Pistole 9mm: Walther P88 Compact PTB 613 (Umarex)

  • Vorwort

    „Die Armeepistole P38/P1 war schon zur Legende geworden, als Mitte der 80er Jahre eine Weiterentwicklung die Waffenkenner begeisterte: Die Walther P88 Compact. Einfache Bedienung und eine hohe Magazinkapazität sind die besonderen Merkmale dieser Waffe. Funktion und technische Details der Gas-Signal-Version entsprechen - wie immer bei Umarex - dem Original, bis hin zur Walther-Schleife. Ausführung: vernickelt m. braunen Holzgriffschalen”

    So wird die Walther P88 Compact auf der Homepage der Herstellerfirma Umarex (http://www.umarex.de) beworben.

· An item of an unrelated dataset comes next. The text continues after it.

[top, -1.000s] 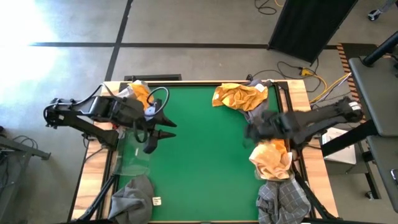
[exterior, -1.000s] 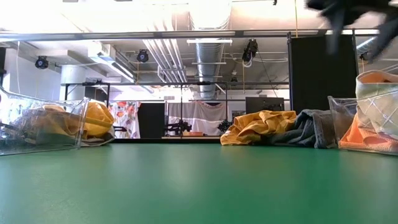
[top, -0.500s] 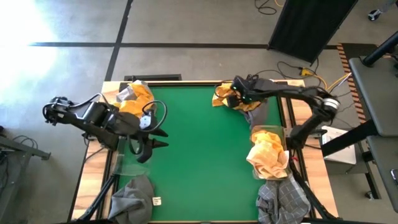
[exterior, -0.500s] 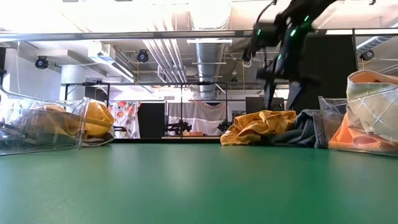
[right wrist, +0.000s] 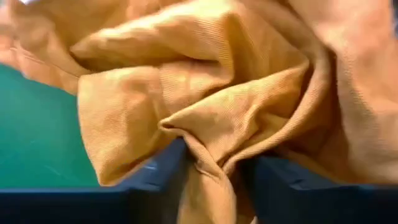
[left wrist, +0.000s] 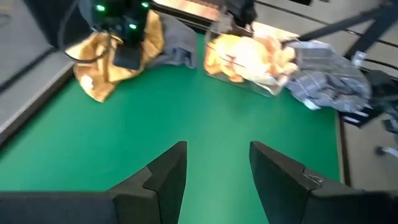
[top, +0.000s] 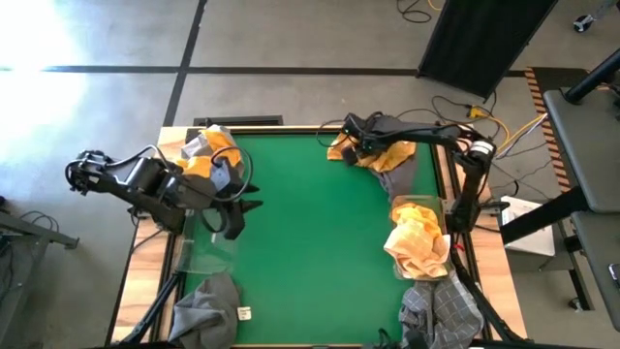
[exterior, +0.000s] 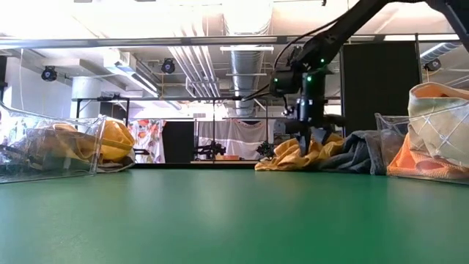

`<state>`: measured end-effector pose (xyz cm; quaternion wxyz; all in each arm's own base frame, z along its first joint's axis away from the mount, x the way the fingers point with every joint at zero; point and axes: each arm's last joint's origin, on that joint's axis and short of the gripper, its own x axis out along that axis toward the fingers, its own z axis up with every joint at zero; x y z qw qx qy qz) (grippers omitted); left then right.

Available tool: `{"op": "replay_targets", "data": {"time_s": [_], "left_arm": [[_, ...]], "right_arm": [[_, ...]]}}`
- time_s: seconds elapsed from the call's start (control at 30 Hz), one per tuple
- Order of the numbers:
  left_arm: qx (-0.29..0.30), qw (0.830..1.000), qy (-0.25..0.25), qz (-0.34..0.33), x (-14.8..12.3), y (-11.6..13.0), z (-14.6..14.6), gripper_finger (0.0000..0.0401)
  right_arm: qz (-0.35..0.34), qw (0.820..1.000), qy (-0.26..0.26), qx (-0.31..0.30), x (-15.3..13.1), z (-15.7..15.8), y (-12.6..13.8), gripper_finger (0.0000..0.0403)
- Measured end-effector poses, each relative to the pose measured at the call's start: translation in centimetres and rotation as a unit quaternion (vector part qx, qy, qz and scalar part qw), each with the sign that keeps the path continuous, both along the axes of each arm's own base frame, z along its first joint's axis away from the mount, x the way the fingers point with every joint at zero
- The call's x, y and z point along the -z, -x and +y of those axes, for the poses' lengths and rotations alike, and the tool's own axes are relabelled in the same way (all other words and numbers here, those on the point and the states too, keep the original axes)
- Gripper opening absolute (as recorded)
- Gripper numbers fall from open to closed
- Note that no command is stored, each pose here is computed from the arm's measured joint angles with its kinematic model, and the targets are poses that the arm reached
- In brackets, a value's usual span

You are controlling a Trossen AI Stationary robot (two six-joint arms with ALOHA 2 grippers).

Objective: Sort microfiber towel by color & place in baskets
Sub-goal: Put the right orange microfiber towel into the right transparent bin

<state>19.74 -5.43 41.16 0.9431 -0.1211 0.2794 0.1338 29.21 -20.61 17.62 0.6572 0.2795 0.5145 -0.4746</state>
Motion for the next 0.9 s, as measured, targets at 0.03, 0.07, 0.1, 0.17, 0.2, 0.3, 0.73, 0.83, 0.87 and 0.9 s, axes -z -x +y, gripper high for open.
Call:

    Da sich aus dieser Produktbeschreibung wenig kaufrelevante Aussagen entnehmen lassen, habe ich mich entschlossen, die Walther P88 Compact vorzustellen und Euch meine Erfahrungen mit dieser Waffe mitzuteilen. Dieser Test bezieht sich auf eine Walther P88 Compact 9mm vernickelt mit Holzgriffschalen und PTB 613.

    Technische Details

    Kaliber: 9 mm P.A.K.
    Breite: 33 mm
    Höhe: 140 mm
    Länge des Laufes: 100 mm
    Gewicht (ohne Mag.) 970 (900) g
    Mag.-Kapazität: 10 Patronen
    PTB-Nr.: 613
    Abzug: SA und DA tauglich
    Sicherung: Walzensicherung, Sicherungsraste

    Damit man sich einen besseren Eindruck von der Waffe machen kann, habe ich die markanten Seitenlängen nachgemessen. (Angaben auf 0,5 cm gerundet)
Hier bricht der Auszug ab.